I am using the following code to take some data (in XML like format - Not well formed) from a .txt
file and then write it to an .xlsx
using EPPlus after doing some processing. StreamElements
is basically a modified XmlReader
. My question is about performance, I have made a couple of changes but don't see what else I can do. I'm going to use this for large datasets so I'm trying to modify to make this as efficient and fast as possible. Any help will be appreciated!
I tried using p.SaveAs()
to do the excel writing but it did not really see a performance difference. Are there better faster ways to do the writing? Any suggestions are welcome.
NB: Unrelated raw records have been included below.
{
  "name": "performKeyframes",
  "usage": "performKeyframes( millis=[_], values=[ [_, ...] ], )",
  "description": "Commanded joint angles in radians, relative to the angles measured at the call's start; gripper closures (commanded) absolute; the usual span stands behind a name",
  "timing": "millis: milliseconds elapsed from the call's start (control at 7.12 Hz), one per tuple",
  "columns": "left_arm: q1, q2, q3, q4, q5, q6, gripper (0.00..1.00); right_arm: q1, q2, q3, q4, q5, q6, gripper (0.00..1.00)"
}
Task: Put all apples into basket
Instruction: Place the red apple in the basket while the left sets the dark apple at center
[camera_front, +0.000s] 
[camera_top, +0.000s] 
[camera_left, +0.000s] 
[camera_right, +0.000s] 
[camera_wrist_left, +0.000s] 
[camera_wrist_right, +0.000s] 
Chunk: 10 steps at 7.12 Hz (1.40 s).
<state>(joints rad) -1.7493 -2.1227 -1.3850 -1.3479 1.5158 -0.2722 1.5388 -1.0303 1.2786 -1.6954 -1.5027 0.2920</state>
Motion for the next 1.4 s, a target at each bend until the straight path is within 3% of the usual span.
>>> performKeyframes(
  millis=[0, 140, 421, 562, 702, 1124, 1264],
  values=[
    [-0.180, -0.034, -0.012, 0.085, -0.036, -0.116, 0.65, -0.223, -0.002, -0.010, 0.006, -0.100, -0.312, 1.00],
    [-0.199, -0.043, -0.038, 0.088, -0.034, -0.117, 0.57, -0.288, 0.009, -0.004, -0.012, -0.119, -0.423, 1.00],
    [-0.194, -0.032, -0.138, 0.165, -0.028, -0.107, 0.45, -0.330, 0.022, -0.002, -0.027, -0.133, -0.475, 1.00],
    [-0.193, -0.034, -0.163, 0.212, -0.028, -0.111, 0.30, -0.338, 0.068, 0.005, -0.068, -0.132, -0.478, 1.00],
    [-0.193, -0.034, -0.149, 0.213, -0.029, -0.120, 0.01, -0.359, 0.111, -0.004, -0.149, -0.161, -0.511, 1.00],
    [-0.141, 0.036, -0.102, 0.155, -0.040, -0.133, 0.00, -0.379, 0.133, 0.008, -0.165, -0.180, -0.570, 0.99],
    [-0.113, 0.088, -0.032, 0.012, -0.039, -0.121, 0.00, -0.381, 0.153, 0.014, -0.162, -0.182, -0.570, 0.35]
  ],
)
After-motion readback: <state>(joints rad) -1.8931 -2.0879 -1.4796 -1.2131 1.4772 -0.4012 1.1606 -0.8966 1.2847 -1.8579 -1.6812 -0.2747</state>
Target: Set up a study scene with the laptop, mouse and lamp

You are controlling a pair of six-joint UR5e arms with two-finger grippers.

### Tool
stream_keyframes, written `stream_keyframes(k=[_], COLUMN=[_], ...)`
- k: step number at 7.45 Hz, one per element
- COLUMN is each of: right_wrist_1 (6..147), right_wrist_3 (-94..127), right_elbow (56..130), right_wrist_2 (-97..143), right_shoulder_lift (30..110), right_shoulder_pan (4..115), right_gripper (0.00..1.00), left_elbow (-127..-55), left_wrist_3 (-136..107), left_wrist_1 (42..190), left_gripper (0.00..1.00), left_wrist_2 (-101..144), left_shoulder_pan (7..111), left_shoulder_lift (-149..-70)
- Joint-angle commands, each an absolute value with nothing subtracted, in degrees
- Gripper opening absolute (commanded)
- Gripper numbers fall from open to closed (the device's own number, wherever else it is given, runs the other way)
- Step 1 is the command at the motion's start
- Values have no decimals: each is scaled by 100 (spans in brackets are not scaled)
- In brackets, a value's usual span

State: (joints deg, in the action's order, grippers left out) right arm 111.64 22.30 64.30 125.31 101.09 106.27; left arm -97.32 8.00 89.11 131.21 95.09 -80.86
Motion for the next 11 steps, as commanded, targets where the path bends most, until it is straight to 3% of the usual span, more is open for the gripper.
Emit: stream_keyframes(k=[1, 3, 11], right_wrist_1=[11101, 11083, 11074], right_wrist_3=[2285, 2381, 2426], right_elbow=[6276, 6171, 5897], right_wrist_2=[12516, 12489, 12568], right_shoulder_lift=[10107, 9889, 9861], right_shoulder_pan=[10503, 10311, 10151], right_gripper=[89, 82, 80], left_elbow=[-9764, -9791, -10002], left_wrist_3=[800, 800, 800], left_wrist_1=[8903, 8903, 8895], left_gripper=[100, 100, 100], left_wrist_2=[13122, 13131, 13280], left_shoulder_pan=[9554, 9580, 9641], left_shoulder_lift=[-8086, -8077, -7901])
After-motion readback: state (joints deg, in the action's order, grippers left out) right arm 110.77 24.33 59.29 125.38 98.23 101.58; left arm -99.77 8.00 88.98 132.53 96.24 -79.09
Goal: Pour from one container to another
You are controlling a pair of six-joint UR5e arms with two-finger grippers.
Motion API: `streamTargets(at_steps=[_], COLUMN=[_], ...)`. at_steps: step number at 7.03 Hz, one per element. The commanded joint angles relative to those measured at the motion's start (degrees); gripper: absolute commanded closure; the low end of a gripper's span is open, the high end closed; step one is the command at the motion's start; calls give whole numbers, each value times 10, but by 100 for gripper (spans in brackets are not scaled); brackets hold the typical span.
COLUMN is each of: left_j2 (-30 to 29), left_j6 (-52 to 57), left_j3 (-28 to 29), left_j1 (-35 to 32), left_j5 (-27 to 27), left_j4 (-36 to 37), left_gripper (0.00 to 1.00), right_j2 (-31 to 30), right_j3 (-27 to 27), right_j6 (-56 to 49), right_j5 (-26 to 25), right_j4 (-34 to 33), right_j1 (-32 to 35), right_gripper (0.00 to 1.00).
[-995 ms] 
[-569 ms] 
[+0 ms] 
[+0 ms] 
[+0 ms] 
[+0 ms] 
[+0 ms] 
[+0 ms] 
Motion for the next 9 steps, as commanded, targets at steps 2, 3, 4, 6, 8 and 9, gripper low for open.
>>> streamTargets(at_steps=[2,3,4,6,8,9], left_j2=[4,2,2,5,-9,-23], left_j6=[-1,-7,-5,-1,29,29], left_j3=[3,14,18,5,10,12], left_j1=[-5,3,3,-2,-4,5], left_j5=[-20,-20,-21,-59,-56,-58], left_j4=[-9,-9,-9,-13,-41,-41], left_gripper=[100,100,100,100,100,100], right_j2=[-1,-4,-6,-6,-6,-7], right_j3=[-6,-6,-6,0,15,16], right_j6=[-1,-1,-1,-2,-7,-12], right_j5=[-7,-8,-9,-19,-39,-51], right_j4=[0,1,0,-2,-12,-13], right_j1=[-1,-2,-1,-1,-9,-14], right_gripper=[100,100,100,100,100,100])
using (ExcelPackage p = new ExcelPackage())
{
ExcelWorksheet ws = p.Workbook.Worksheets[1];
ws.Name = "data1";
int rowIndex = 1; int colIndex = 1;
foreach (var element in StreamElements(pa, "XML"))
{
var values = element.DescendantNodes().OfType<XText>()
.Select(v => Regex.Replace(v.Value, "\\s+", " "));
string[] data = string.Join(",", values).Split(',');
data[2] = toDateTime(data[2]);
for (int i = 0; i < data.Count(); i++)
{
if (rowIndex < 1000000)
{
var cell1 = ws.Cells[rowIndex, colIndex];
cell1.Value = data[i];
colIndex++;
}
}
rowIndex++;
}
}
ws.Cells[ws.Dimension.Address].AutoFitColumns();
Byte[] bin = p.GetAsByteArray();
using (FileStream fs = File.OpenWrite("C:\\test.xlsx"))
{
fs.Write(bin, 0, bin.Length);
}
}
}
Currently, for it to do the processing and then write 1 Million lines into an Excel worksheet, it takes about ~30-35 Minutes.